Exercise brief: From the listing below, copy only the lines running from the line that contains "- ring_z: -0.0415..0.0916" to the line that contains "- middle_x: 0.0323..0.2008", both included.

Input material:
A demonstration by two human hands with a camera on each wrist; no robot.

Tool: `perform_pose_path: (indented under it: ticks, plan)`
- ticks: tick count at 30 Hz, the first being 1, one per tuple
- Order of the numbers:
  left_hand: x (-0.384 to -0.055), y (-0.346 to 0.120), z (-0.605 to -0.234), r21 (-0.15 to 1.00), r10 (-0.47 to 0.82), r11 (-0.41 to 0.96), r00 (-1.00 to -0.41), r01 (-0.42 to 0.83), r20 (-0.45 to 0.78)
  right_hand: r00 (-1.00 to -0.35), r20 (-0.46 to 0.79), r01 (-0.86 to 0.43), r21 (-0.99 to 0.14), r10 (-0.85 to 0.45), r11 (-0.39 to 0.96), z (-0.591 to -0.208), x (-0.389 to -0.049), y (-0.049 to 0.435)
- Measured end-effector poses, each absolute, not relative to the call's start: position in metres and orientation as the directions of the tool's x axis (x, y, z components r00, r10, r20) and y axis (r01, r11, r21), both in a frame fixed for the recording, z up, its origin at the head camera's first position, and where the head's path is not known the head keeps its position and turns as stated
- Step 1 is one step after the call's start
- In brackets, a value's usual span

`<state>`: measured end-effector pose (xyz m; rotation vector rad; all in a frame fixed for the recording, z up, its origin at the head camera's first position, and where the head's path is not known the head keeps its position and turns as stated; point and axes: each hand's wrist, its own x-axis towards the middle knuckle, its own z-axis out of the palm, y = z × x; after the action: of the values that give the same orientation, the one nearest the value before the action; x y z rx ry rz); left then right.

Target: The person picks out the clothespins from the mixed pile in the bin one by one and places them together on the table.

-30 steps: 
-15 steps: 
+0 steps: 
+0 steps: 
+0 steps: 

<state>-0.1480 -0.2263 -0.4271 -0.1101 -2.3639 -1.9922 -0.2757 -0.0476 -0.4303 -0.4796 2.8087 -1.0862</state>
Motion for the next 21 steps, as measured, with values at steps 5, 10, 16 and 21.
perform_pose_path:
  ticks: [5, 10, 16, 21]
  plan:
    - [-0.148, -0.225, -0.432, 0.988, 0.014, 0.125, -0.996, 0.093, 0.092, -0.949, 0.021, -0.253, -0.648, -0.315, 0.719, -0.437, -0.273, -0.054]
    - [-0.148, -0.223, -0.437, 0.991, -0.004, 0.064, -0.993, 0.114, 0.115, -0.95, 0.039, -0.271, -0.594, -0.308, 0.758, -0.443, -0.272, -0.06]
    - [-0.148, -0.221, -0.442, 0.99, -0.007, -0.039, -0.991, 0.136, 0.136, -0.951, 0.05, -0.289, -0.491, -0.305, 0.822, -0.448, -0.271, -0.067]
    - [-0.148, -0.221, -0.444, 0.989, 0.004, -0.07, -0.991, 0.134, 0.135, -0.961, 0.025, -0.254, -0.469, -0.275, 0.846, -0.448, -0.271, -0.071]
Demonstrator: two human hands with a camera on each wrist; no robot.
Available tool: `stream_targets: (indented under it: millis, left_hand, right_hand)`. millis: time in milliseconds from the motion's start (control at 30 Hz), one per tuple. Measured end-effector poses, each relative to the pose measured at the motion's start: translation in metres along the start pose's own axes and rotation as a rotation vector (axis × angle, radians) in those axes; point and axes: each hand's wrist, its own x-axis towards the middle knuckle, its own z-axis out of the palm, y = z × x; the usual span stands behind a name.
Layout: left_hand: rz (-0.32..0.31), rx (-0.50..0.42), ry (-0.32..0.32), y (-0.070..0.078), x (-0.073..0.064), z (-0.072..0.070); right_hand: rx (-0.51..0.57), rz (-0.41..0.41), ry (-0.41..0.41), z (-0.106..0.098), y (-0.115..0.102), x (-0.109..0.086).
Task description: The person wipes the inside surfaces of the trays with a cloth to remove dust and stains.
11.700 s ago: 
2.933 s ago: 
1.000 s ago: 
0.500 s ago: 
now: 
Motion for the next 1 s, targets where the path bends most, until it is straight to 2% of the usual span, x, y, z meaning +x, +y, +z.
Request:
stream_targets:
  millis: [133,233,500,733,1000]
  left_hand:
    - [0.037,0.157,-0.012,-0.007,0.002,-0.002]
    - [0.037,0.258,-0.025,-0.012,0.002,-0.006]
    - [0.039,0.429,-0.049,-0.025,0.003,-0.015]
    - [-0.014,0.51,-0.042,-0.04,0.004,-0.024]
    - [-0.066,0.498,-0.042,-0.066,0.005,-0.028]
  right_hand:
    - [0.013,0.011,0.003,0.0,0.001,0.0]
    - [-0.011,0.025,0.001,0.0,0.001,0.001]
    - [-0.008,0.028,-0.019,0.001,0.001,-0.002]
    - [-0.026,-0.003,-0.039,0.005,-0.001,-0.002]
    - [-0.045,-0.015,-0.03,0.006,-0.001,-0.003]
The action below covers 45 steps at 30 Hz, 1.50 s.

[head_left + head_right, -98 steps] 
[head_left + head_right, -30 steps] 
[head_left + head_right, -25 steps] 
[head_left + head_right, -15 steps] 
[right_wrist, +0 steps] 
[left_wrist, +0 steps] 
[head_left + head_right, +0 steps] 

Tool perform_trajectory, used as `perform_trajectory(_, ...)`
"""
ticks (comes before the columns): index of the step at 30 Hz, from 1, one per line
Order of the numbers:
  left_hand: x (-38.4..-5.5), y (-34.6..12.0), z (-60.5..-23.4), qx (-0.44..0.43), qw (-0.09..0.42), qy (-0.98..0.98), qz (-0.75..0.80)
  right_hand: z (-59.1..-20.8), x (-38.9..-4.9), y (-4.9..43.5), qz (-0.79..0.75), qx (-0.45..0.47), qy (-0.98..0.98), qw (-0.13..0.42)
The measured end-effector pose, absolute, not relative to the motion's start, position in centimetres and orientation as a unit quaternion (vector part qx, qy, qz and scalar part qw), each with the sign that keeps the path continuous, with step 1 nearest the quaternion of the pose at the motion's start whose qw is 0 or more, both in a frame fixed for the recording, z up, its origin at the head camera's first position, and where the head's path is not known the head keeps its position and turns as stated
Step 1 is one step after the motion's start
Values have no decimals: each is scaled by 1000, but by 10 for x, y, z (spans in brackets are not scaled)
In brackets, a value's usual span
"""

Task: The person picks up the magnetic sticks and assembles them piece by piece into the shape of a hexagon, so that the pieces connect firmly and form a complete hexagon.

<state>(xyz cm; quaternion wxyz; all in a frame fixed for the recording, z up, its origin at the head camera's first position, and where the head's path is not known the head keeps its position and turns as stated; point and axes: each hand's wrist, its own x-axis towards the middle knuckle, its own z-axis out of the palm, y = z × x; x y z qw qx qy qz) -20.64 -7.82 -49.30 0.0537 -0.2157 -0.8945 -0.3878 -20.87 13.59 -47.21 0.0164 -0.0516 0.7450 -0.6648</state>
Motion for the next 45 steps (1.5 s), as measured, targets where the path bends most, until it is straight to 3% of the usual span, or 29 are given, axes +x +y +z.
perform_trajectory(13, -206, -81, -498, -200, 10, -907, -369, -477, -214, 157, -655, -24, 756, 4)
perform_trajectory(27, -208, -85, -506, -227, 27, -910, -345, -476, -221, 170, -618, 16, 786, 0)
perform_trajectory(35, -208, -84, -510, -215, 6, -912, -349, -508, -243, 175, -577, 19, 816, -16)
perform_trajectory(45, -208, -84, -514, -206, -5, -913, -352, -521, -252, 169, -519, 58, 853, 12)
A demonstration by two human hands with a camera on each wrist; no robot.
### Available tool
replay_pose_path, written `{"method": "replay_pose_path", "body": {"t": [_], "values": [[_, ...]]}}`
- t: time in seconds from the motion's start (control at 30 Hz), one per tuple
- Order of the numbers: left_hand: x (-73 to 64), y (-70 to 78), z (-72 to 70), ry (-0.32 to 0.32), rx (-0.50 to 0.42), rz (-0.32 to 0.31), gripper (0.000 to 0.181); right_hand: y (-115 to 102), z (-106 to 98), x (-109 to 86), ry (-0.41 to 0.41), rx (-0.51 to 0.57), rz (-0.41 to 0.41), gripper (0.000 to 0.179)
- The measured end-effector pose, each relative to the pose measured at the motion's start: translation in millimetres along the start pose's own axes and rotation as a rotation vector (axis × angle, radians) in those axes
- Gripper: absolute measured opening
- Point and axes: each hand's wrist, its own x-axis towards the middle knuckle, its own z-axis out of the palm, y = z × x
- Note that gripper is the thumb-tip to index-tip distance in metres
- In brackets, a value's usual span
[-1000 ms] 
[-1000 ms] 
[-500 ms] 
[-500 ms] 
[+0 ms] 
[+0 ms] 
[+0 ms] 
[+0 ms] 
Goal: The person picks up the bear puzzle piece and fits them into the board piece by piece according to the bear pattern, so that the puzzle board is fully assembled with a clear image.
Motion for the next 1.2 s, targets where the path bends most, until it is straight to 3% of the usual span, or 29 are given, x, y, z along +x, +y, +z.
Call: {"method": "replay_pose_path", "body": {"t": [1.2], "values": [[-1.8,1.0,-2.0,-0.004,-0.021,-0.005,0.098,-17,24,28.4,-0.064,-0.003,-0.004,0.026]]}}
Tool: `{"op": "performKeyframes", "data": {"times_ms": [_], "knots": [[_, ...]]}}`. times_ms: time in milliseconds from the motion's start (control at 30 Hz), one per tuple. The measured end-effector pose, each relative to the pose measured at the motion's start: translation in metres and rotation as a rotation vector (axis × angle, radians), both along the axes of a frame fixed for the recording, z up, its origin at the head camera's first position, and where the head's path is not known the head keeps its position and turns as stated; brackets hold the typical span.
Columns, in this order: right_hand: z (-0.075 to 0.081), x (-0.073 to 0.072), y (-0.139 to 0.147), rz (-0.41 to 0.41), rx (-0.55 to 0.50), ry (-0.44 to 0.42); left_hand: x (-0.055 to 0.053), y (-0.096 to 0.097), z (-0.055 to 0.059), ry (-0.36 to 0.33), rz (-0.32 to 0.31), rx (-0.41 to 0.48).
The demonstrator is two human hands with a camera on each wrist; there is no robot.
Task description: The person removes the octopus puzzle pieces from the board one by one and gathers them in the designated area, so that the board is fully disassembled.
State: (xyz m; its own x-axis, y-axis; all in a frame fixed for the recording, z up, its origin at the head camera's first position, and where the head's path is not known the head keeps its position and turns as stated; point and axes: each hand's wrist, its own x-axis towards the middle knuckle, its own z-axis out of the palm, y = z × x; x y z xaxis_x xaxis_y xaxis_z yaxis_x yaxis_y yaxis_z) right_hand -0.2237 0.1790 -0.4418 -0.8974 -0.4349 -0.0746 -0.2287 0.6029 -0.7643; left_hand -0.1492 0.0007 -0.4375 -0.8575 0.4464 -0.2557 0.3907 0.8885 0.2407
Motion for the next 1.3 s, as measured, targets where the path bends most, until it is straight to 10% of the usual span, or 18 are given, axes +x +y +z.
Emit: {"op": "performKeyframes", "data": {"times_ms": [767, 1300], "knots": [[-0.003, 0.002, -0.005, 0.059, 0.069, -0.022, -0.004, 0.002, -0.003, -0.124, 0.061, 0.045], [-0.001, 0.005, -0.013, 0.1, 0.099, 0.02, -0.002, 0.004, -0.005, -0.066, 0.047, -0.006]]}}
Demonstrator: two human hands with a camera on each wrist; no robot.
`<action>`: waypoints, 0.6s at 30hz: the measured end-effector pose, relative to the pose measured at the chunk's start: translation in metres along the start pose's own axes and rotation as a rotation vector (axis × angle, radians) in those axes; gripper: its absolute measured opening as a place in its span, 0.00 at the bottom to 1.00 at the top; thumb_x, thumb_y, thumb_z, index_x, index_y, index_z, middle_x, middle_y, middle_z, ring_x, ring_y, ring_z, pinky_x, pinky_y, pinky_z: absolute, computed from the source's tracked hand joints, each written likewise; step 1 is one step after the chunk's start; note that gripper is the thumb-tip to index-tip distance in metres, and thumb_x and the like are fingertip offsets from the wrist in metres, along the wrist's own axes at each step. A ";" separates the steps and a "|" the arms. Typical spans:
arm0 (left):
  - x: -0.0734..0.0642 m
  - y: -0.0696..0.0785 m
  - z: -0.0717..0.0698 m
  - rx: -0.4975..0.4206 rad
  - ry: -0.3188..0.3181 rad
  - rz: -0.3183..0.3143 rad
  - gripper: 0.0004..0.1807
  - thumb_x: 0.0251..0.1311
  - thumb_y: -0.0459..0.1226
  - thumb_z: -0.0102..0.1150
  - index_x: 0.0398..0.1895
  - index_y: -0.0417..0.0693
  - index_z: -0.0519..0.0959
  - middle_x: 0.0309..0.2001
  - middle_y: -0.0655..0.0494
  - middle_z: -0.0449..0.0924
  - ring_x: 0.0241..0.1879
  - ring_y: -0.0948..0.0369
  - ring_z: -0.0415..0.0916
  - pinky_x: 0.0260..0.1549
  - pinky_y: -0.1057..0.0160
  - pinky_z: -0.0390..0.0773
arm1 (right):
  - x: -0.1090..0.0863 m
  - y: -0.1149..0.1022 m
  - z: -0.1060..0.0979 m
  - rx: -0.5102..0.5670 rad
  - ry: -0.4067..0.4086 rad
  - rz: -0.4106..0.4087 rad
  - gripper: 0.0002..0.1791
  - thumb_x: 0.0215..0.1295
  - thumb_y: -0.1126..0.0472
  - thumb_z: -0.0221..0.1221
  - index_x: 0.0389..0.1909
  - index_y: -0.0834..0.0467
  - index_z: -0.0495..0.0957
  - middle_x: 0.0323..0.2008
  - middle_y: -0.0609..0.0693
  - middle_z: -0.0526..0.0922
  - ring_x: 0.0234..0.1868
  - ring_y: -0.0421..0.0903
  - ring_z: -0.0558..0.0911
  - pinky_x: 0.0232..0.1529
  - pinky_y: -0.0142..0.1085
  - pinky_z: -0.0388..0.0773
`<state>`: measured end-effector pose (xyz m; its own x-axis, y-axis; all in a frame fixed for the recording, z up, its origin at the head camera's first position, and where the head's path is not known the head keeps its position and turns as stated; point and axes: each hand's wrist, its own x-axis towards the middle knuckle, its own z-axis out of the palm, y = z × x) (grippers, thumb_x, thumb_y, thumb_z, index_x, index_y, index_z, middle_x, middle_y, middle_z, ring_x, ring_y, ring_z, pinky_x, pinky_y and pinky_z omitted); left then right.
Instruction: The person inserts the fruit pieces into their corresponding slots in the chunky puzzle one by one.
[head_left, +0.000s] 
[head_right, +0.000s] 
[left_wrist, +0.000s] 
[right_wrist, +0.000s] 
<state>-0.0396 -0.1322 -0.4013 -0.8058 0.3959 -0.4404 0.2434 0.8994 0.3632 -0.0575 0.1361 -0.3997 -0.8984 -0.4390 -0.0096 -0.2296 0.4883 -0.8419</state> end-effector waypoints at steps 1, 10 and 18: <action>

Reply:
  - ring_z: -0.0415..0.0916
  - pinky_x: 0.0260..0.1549
  - pinky_y: -0.1057..0.0160
  - pinky_z: -0.0390..0.0773
arm1 (right):
  - x: -0.1090..0.0863 m
  - y: -0.1149..0.1022 m
  - z: -0.1060..0.0979 m
  - rx: -0.5102..0.5670 rad
  - ry: -0.4067..0.4086 rad
  - rz: -0.4106..0.4087 rad
  - gripper: 0.0002..0.1791
  - thumb_x: 0.0215..0.1295
  - thumb_y: -0.1126..0.0472
  - thumb_z: -0.0221..0.1221
  - index_x: 0.0389..0.1909
  - index_y: -0.0834..0.0467
  - index_z: -0.0495..0.0957
  - middle_x: 0.0323..0.2008

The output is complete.